Monday, Apr. 01, 1991

Hollywood Dances with Words

By RICHARD CORLISS

You can make book on it: Hollywood is back in love with novels. After a decade or so when movie moguls thought that literacy was hazardous to their fiscal health, theaters are burgeoning with films based on books. Best-selling books: Misery, The Bonfire of the Vanities, Presumed Innocent, The Hunt for Red October. Cult faves: The Grifters, The Sheltering Sky, Mr. Bridge and Mrs. Bridge. Nonfiction too: Wise Guy (become GoodFellas) and Awakenings. Some sizzle at the box office; some fizzle. But when the year's first two runaway hits, The Silence of the Lambs and Sleeping with the Enemy, are close adaptations of novels, movie people notice. And when Dances with Wolves blossoms from the project no studio would touch into this week's Oscar darling, every unsung novelist must feel like cheering.

A book needn't have a critical pedigree; it needn't even have been conceived as a novel. Four years ago, writer Michael Blake had sired a bunch of orphan scripts and one Hollywood credit: Stacy's Knights (1981), starring an unknown Kevin Costner. One day Blake pitched the star this idea: cavalryman goes to new fort, finds no one there. Wouldn't that make a good screenplay? "Don't write a screenplay," Costner said, pointing to a pile of scripts on his living-room floor. "It'll just end up in that stack. Write a book instead." A book called Dances with Wolves.

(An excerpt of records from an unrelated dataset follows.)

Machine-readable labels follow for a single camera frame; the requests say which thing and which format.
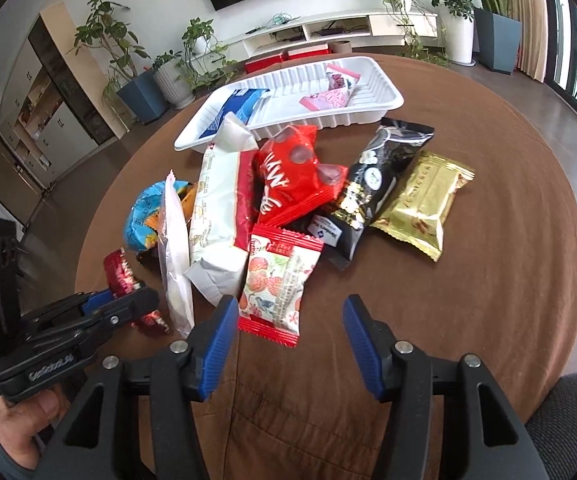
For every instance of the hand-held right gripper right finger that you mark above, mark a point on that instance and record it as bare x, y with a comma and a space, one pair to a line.
363, 347

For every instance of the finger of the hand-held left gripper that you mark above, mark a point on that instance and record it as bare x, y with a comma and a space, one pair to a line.
128, 307
96, 301

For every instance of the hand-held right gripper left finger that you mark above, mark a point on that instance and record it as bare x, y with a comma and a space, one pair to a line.
218, 347

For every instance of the small red patterned packet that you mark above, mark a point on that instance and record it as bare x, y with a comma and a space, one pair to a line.
118, 272

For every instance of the fruit print snack packet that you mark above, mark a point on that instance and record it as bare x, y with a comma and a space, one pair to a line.
273, 280

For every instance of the light blue snack packet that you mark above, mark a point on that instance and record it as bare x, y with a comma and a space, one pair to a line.
140, 215

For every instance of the white and red noodle bag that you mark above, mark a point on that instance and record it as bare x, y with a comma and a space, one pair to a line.
213, 210

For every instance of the large red snack bag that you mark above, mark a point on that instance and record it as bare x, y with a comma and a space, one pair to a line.
288, 180

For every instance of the white plastic tray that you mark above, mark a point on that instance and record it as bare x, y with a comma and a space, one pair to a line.
288, 116

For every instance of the person's left hand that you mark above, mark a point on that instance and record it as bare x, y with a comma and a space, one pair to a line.
21, 422

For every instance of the clear white snack packet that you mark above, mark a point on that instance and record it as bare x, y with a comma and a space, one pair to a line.
173, 260

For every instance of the dark packet with white label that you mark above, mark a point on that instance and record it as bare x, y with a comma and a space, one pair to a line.
328, 229

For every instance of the gold snack packet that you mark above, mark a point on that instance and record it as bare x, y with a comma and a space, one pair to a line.
418, 205

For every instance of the black snack packet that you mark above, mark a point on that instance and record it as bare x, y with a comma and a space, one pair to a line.
368, 185

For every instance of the tall plant in blue pot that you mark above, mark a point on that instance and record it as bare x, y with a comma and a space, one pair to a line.
143, 97

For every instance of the grey fabric chair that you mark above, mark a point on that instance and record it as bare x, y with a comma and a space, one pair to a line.
573, 425

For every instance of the plant in white ribbed pot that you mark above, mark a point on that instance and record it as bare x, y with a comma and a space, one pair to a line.
172, 87

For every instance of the pink berry print snack packet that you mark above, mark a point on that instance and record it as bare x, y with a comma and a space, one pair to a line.
342, 80

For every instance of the trailing plant small white pot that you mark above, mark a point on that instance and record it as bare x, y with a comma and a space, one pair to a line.
201, 42
404, 4

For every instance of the red storage box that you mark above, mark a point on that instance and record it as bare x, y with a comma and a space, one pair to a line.
308, 52
263, 64

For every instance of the white television cabinet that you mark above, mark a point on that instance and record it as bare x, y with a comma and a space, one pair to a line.
263, 45

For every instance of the beige round pot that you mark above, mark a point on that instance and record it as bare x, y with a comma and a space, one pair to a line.
341, 47

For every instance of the bushy plant in white pot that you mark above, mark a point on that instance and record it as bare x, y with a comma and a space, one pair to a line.
457, 40

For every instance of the large leaf plant dark pot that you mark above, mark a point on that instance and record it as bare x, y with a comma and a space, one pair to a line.
497, 40

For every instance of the beige curtain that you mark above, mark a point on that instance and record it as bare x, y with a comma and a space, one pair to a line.
531, 20

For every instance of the wooden wall cabinet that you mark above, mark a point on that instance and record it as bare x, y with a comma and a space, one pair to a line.
43, 100

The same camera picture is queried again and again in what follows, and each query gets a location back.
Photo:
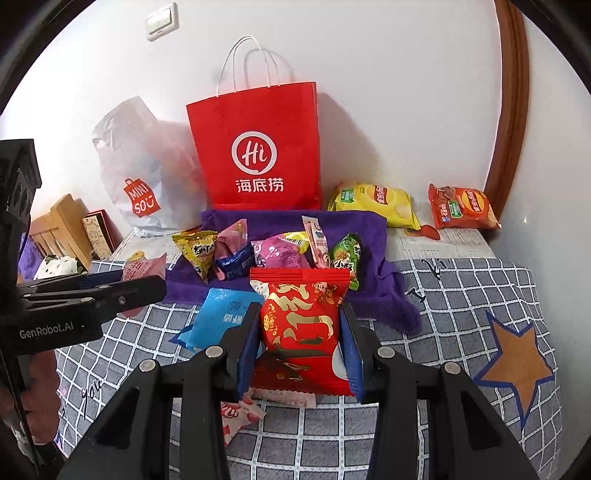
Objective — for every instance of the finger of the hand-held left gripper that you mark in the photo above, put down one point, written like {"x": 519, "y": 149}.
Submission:
{"x": 99, "y": 278}
{"x": 129, "y": 293}

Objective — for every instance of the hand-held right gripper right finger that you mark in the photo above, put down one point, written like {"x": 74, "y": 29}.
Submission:
{"x": 351, "y": 350}

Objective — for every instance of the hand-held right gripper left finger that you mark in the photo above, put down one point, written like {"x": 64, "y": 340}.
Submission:
{"x": 247, "y": 341}

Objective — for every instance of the red snack packet gold print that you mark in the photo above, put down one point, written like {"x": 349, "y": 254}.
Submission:
{"x": 300, "y": 318}

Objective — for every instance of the yellow snack packet black print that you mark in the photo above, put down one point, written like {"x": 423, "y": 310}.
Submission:
{"x": 196, "y": 254}

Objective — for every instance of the magenta snack packet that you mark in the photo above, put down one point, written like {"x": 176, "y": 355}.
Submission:
{"x": 277, "y": 251}

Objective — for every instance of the person's left hand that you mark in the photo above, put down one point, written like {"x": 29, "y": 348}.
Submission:
{"x": 41, "y": 392}

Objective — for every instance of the pink red-print snack packet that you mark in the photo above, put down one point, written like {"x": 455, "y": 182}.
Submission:
{"x": 143, "y": 267}

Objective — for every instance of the blue tissue pack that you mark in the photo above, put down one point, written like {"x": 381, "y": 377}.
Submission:
{"x": 217, "y": 318}

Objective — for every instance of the decorated brown box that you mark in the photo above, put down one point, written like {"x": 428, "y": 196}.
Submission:
{"x": 99, "y": 235}

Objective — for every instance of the white dotted cloth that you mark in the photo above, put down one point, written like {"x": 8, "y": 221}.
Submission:
{"x": 55, "y": 267}

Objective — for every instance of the purple towel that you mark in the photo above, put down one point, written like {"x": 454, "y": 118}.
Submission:
{"x": 369, "y": 286}

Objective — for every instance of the wooden furniture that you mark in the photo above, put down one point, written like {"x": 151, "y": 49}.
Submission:
{"x": 60, "y": 221}

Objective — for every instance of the pink strawberry snack packet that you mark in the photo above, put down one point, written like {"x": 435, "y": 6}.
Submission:
{"x": 240, "y": 415}

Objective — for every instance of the dark blue snack packet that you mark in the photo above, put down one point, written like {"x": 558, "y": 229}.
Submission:
{"x": 235, "y": 263}

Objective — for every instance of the green triangular snack packet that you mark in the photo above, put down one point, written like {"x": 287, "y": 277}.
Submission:
{"x": 346, "y": 256}

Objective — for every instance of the pink triangular snack packet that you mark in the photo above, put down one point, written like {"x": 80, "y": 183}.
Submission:
{"x": 233, "y": 237}

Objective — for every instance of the long pink stick packet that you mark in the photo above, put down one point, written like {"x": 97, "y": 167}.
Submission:
{"x": 318, "y": 244}

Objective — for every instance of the grey grid bed sheet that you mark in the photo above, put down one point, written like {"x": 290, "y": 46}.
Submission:
{"x": 461, "y": 300}

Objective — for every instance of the white plastic shopping bag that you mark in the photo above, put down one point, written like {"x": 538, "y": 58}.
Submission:
{"x": 115, "y": 152}

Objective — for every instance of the yellow chips bag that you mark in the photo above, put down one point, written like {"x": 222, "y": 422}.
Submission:
{"x": 369, "y": 198}

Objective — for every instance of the red chips bag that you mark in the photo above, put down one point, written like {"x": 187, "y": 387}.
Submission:
{"x": 461, "y": 207}

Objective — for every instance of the red paper bag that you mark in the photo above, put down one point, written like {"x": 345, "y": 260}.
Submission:
{"x": 277, "y": 129}

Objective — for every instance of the white light switch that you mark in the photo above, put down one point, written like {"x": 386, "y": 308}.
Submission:
{"x": 161, "y": 21}

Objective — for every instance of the brown wooden door frame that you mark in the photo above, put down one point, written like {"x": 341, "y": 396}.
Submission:
{"x": 508, "y": 115}

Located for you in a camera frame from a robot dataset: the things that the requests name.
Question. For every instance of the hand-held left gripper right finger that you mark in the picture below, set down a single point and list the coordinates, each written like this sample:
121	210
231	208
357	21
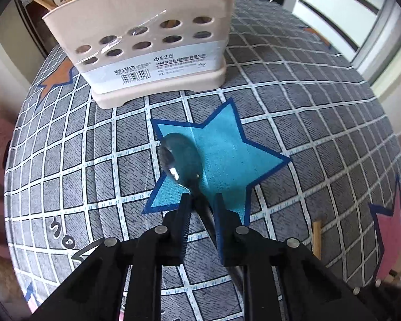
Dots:
219	230

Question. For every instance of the grey checkered tablecloth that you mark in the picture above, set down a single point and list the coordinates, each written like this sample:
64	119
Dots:
304	113

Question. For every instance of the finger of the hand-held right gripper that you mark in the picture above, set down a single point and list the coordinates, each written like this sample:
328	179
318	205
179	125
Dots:
371	289

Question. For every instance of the white cabinet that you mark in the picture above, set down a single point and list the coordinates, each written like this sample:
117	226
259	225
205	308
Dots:
354	16

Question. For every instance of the beige plastic utensil holder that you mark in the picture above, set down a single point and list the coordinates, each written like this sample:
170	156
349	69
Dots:
137	73

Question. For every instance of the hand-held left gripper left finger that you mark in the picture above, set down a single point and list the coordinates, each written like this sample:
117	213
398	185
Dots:
185	227

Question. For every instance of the clear plastic spoon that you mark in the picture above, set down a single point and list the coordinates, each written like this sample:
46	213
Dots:
180	157

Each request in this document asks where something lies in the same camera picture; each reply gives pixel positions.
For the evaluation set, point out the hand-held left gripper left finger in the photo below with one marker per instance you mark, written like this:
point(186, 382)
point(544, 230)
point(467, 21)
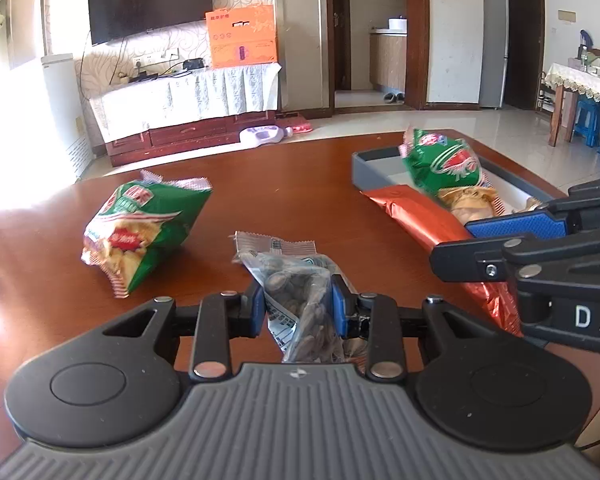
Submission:
point(257, 305)

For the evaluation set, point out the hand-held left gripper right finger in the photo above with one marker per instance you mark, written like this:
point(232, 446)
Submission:
point(337, 305)

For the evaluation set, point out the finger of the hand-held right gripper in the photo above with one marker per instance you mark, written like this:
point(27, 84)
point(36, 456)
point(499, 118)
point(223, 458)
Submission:
point(460, 262)
point(515, 225)

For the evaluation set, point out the clear bag of seeds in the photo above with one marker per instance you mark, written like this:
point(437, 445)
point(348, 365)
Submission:
point(300, 280)

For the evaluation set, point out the tan bag of nut balls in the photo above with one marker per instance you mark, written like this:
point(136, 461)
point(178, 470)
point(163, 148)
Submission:
point(472, 205)

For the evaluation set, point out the orange foil snack packet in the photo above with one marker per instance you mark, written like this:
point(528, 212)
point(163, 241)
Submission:
point(420, 215)

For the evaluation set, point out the green snack bag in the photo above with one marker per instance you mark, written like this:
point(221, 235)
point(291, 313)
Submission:
point(140, 225)
point(440, 165)

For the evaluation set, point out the grey tray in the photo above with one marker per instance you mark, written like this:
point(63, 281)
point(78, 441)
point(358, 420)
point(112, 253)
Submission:
point(375, 170)

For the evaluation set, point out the dining table with lace cloth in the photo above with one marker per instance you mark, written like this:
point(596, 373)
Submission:
point(587, 82)

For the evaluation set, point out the purple white bottle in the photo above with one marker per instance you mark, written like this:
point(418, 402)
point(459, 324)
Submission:
point(262, 136)

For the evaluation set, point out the pair of slippers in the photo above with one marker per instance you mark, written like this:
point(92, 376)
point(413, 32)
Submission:
point(394, 97)

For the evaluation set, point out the silver refrigerator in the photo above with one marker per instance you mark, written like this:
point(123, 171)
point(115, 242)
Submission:
point(494, 50)

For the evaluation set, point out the dark wooden door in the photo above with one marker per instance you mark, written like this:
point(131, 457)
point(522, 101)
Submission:
point(525, 45)

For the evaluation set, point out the red wooden television cabinet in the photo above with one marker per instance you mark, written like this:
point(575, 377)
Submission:
point(190, 135)

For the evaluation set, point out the pink floor item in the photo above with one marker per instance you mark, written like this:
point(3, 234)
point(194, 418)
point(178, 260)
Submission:
point(295, 124)

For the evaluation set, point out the wooden kitchen counter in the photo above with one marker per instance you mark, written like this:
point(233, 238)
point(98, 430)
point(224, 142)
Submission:
point(389, 60)

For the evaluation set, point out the cloth-covered tv cabinet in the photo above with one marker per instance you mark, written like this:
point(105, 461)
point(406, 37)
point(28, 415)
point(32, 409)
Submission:
point(180, 97)

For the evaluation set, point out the white pot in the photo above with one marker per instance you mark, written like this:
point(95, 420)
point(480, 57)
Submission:
point(397, 24)

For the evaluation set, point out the black set-top box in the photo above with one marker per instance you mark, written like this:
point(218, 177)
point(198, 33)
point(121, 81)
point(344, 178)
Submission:
point(193, 64)

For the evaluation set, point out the orange gift box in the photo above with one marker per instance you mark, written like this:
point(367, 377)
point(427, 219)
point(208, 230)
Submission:
point(245, 54)
point(240, 22)

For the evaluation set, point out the flat black device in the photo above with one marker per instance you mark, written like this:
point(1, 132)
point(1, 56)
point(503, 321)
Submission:
point(142, 78)

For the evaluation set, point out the white standing air conditioner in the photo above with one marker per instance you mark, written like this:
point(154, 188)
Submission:
point(62, 115)

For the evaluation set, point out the black flat television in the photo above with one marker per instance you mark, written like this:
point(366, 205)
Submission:
point(145, 0)

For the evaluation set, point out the beige wall panel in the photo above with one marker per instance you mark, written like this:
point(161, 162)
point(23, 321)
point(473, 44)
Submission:
point(567, 16)

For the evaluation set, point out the white wall socket strip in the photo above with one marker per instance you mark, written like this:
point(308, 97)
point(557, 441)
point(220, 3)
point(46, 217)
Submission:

As long as the cinema has told stories, it has plundered from print. More than half the movies that have won an Oscar for Best Picture have been based on novels or biographies. But the '70s saw the dominance of popular original scripts (Rocky, Star Wars, The Deer Hunter), and producers figured that the nuances of literature would be lost on their newly powerful teen audience. For a while, most best sellers went unfilmed, unless they were written by Stephen King, or else they surfaced as TV mini-series. That's all changed; Hollywood is again courting authors with six-figure options and seven-figure sales.

The trend may be encouraging, a hint that Hollywood movies demand more complex characters, not just more elaborate special effects. Or it may be further evidence of the industry's creeping conservatism. Studio bosses haven't become more literate. They are simply playing it safe, luring an aging movie audience with properties that have already proved their appeal. Why pay as much as $3 million for an original script, then pay someone else to rewrite it, when you can pick a test-marketed product off the bookshelves for a tenth of the price?

"A book is now part of a package," says Peter Gethers, the publisher of Villard Books as well as a novelist and screenwriter. "It gives producers and studio people something to hold in their hands, instead of just pitching an intangible idea to a director or actor. They trust themselves not an iota. And rightly so, since they don't know what makes a good movie, and they don't know how to turn a book into a movie. So they're buying up a lot of books. And from these they will get screenplays that just don't work. Once that happens, they will move on to the next thing. It goes in spurts. Right now, this is the book spurt."

Buying a book also allows the studio to sidestep all that messy artistic independence; the writer and the director have a blueprint they'd better stick to. "Studios don't like to take chances with something that hasn't been validated in another commercial form," says screenwriter-director Paul Schrader, whose sleek, sere new movie, The Comfort of Strangers, was adapted by Harold Pinter from Ian McEwan's novel. "A film like Silence of the Lambs would have never hit the screen had it been original material. It's just too raw. It could be filmed only because it had been a best-selling book. If you're investing a lot of money, you want some sense that the audience is going to like what you're investing in."

The trick is to convince the people who liked what they read that they like what they see. Readers are a possessive lot; they have, in effect, already made their own imaginary film version of the book -- cast it, dressed the sets, directed the camera. They resent cuts and changes. The Bonfire of the Vanities would probably have flopped even if it weren't a lame movie, because Tom Wolfe had already created a great movie in the minds of his readers. Most of the popular novels that have become popular films (Red October, Presumed, Misery, Silence) are thrillers with strong, straight plot lines. Here, directors are less adapters than illustrators; their job is to shoot things by the book.

There's a catch, though. Hollywood, like the characters it puts on the screen, wants to be loved at the final fade-out. So Bonfire ends in a brotherhood-of-man speech instead of a race riot. The evil nurse in Misery doesn't chop her captive's foot off with an ax; she breaks it with a mallet. The heroine in Sleeping with the Enemy doesn't bravely confront her husband on her own terms; she cringes like a silent-film maiden tied to the railroad tracks. Plus ca change. Movies, even if they have literary beginnings, still need Hollywood endings.